◆ **Work order**:
From the material below, list every line containing "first".

◆ **Given material**:

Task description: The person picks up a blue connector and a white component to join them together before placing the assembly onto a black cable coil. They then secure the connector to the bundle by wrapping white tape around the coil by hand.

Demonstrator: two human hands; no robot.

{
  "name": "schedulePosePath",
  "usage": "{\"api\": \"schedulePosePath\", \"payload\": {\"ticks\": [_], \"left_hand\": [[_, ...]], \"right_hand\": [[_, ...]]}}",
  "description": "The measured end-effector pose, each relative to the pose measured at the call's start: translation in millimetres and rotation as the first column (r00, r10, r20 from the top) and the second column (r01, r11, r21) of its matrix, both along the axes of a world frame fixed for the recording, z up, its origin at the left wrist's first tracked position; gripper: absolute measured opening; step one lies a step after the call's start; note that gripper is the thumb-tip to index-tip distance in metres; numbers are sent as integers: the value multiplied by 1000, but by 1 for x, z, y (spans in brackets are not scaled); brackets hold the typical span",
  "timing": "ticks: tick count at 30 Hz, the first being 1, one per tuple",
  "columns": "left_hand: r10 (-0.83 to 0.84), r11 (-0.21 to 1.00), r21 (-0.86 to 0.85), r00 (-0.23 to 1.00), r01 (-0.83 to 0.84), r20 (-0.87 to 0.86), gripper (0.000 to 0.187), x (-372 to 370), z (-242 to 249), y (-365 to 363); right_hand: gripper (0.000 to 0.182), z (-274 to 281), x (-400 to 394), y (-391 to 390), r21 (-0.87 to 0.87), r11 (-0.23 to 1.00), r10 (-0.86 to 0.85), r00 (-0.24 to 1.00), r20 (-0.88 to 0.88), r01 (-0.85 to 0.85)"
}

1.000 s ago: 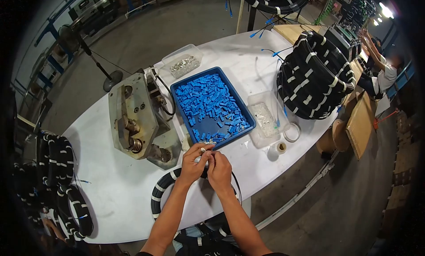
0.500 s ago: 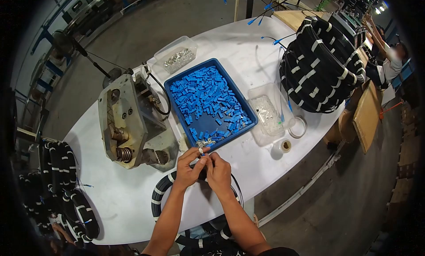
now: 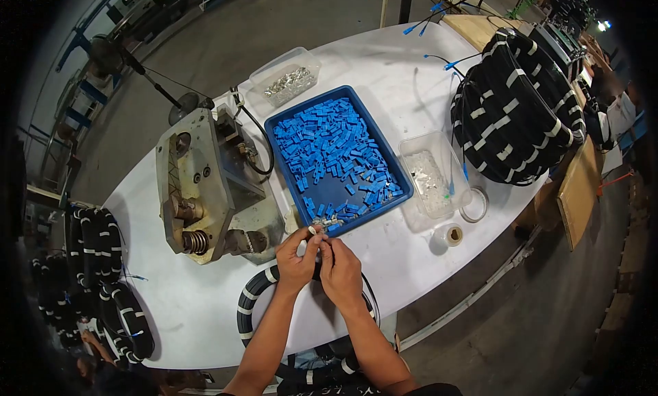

◆ **Task result**:
  "description": "The measured end-effector pose, each relative to the pose measured at the call's start: translation in millimetres and rotation as the first column (r00, r10, r20 from the top) and the second column (r01, r11, r21) of its matrix, both along the axes of a world frame fixed for the recording, z up, its origin at the left wrist's first tracked position; gripper: absolute measured opening; step one lies a step after the call's start; note that gripper is the thumb-tip to index-tip distance in metres; numbers are sent as integers: the value multiplied by 1000, but by 1 for x, z, y (spans in brackets are not scaled); brackets hold the typical span",
  "timing": "ticks: tick count at 30 Hz, the first being 1, one per tuple",

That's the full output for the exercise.